Tuesday, 19 April 2016

Dear Christian

So....I've just seen a post where some Christians won't eat anything halal certified...including Vegemite, because they're Christian, and it goes against their God.
I'd just like to say:

Dear Christian,
Please Read the bible, if you haven't already We follow the same God. As do Jewish people. We are the three monotheistic Abrahamic religions. To put that in layman's terms, we all believe that there is one God and Abraham was a key prophet and a friend of God. Ask your pastor if you don't believe me. The thing that splits us is certain key events. Such as Jesus. You believe he is the son of God, I believe he is prophet for example. The stories are parallel, the people the same.
Jesus even taught Christians to prostrate when they prayed. Its in the bible. I've read it.
Abraham - Ibrahim
Mary -Maryam
Joseph - Yusuf
Moses - Musa
Jesus - Isa
Elijah - Ilyas.
Elisha - Alyasa.
Jonah - Yunus.
Zechariah - Zakariya.
John the Baptist - Yahya
Muslims are even taught we have to have the utmost respect of people of the book. Because after all we follow the same God. 

We eat Kosher , as well as halal because that is food the people of the book eat.
Anyway getting onto the "issue" of halal certified. If it's not on a meat product, or something that contains gelatin then it just means its permitted. In the case of Vegemite nothing special has happened to it. They just slapped a sticker on to save us having to read the ingredients. Same with anything safe for vegetarians, it just means there's no pork or alcohol in it.

If you don't want to eat meat because you're scared you're going to catch "The Muslimz" by eating something that has been prayed over, even if we share the same God then that's fine .I'd just hate to see you deprived of 99% of food with your dislike of halal food. Because 99% of food is naturally halal.
Anyway. Dear Christian, now we've cleared that up I hope you have a lovely day. I hope you lose this disdain towards us because we have nothing but love towards you. Asalamualaikum , may peace be up on you.

Monday, 21 March 2016

Dear Born Muslim

Dear Born Muslim

As Salamu Alaikum, There are a few things that I'd like to tell you, Revert to Born Muslim. First of all this meme pretty much sums up how I feel sometimes when you ask me my reversion story. Especially when you've just met me.


I'm picking on you, because none Muslims tend to say "Oh you converted? Cool." and Reverts just accept I'm one of them. No questions asked. Born Muslims however...tend to drop jaws, and ask for my entire life and reversion story....every...single...time.
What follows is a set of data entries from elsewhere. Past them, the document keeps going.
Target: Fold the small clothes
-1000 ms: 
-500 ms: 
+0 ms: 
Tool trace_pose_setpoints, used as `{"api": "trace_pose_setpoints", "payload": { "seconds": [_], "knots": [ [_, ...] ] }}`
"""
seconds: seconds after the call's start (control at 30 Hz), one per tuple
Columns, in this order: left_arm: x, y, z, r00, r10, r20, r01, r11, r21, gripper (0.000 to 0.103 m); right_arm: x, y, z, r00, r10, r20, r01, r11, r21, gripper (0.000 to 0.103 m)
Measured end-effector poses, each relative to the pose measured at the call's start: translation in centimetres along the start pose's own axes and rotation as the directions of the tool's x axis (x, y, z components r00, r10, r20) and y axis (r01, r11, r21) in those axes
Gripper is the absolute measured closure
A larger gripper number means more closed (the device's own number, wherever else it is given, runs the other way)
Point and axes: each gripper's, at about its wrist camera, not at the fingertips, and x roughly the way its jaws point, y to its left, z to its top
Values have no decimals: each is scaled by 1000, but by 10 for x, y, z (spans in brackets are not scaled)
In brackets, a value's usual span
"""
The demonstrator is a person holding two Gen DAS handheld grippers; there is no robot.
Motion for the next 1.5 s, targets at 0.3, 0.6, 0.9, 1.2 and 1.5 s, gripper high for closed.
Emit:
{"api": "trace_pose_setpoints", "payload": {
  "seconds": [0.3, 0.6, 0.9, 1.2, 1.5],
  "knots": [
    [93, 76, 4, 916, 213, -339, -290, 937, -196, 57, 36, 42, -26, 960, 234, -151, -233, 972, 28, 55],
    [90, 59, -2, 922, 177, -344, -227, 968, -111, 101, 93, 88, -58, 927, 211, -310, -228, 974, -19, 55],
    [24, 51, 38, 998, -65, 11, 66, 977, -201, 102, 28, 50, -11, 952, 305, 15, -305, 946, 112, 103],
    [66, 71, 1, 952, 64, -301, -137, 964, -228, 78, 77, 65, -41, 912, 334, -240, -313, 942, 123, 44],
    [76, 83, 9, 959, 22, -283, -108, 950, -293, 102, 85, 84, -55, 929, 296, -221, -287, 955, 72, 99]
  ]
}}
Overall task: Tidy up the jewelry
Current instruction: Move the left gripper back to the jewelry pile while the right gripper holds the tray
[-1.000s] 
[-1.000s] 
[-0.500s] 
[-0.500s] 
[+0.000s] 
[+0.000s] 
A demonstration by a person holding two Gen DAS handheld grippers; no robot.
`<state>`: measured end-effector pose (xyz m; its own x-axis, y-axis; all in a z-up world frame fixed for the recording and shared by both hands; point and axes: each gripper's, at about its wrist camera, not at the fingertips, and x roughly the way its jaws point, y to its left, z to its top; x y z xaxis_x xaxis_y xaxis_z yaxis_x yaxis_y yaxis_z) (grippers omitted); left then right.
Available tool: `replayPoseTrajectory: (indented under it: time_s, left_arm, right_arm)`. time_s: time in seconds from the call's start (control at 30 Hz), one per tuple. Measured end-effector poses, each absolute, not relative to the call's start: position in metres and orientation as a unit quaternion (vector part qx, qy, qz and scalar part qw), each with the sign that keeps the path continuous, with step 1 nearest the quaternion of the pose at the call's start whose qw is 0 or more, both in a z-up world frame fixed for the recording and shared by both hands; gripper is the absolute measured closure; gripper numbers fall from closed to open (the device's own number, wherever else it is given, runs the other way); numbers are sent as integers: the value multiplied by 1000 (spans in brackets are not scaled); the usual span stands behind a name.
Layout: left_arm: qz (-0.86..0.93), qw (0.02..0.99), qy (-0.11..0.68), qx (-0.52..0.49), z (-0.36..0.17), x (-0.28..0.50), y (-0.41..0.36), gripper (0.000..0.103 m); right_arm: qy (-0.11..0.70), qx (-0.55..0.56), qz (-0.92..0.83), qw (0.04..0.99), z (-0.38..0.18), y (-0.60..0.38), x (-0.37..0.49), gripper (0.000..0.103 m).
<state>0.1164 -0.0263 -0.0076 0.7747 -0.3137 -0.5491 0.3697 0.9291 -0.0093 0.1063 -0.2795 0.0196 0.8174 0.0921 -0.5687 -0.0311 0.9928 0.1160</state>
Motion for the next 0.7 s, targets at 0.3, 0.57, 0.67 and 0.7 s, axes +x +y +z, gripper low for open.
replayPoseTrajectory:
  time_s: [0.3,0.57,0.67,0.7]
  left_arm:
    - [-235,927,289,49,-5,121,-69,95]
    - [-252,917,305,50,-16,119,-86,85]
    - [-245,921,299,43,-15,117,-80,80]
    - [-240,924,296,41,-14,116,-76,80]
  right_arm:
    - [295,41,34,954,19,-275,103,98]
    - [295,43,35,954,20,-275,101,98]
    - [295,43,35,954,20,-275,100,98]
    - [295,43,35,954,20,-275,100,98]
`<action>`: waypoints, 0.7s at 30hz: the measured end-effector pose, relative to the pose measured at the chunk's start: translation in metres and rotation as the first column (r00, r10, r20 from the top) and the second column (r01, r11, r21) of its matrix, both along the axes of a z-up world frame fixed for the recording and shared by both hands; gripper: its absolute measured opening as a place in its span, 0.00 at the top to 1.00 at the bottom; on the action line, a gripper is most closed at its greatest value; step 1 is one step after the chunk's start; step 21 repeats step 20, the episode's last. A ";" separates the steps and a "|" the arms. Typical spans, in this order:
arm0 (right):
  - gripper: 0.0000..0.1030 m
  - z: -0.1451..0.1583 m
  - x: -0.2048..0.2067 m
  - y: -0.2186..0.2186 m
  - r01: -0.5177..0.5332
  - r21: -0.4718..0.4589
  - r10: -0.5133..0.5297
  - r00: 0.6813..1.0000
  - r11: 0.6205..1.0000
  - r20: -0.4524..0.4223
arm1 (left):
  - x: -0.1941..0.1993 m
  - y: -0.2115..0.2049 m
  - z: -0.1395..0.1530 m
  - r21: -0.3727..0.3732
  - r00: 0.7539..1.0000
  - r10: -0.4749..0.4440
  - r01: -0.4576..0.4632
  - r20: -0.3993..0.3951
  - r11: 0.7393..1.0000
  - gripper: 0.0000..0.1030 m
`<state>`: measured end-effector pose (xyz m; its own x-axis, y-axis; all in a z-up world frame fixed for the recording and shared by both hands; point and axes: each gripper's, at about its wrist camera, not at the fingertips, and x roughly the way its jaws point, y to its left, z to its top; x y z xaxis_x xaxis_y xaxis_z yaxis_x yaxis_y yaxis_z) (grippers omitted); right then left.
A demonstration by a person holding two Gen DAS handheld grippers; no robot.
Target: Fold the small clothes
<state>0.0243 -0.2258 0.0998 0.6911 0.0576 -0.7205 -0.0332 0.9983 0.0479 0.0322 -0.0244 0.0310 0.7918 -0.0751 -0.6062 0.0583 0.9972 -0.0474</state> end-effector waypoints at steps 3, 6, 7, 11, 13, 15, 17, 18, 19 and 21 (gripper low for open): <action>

Don't get me wrong, I'm not ashamed I reverted at all. And I'm genuinely happy when people ask, and want to know how I came to Islam.

But...please do't ask within minutes of meeting me. Because I'm much more than my reversion story. And more to the point; it's not just a story. It's someones life. My life. And I'd like you to get to know me first, and build up a friendship before I tell you the details of the most personal aspect of my relationship with God. And please, remember and accept, that sometimes people have to walk one path before they arrived at this one. And they might not want to share details of that journey. So please don't push. 

Please don't treat me like a rare commodity, and then drop me once the novelty of knowing a Revert has worn off. It's really annoying when that happens. Because to be honest, I'm not a spectacle to gawp at and admire. When you treat me differently, for better or for worse, you're unintentionally creating a divide. An "Us vs. Them" atmosphere. And at the end of the day, we're all humans. We're all Muslims and we all bow down to the same God. And that's all that matters at the end of the day.

And please PLEASE be mindful when you speak sometimes. Please don't criticise my Salah or my punctuation. Remember...you've been doing this since you were born! I've been doing this a fraction of that time. Please be patient. I'm still learning. 
And please don't say things like "I feel so bad you'll have nobody to share Iftar with during Ramadan". Or "I feel so bad you'll be spending eid alone." Make friends with me, come over, invite me over, I don't bite!

Please don't think that just because we probably come from very different cultures, that we won't have anything in common. We already have Islam in common, and that's huge! I reckon I could learn a lot from you, and maybe you could learn a little from me. We should do it over coffee and cake sometime!

And most of all please. Remember I love you for the sake of Allah, and just want to be accepted and loved back.

- Hols



Monday, 14 March 2016

Just a Quick Salaam

Salaam!
This is just a quick hi, to say yes, I'm back!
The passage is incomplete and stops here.